-- Information provided --

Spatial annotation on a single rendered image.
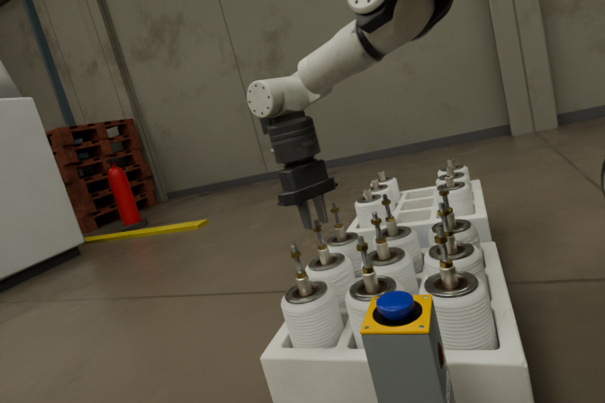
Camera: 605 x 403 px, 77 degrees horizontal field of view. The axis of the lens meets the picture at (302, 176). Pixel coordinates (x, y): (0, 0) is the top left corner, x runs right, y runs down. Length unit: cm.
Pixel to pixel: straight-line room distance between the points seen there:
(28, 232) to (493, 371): 274
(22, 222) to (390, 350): 270
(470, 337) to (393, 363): 19
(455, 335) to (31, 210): 271
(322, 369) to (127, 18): 457
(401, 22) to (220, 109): 365
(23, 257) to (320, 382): 247
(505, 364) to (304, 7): 339
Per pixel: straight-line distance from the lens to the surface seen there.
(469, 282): 61
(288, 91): 69
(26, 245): 295
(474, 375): 60
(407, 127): 343
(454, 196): 109
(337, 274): 74
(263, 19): 387
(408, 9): 57
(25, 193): 298
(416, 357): 43
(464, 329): 60
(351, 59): 59
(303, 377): 68
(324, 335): 67
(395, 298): 44
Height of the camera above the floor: 54
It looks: 9 degrees down
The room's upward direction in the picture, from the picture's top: 15 degrees counter-clockwise

-- What you have to do --
Every line from the one containing "(455, 335) to (31, 210): 271" through the last line above should be retyped exactly; no other lines are wanted.

-- Response --
(455, 335) to (31, 210): 271
(322, 369) to (127, 18): 457
(401, 22) to (220, 109): 365
(23, 257) to (320, 382): 247
(505, 364) to (304, 7): 339
Per pixel: straight-line distance from the lens to the surface seen there.
(469, 282): 61
(288, 91): 69
(26, 245): 295
(474, 375): 60
(407, 127): 343
(454, 196): 109
(337, 274): 74
(263, 19): 387
(408, 9): 57
(25, 193): 298
(416, 357): 43
(464, 329): 60
(351, 59): 59
(303, 377): 68
(324, 335): 67
(395, 298): 44
Height of the camera above the floor: 54
It looks: 9 degrees down
The room's upward direction in the picture, from the picture's top: 15 degrees counter-clockwise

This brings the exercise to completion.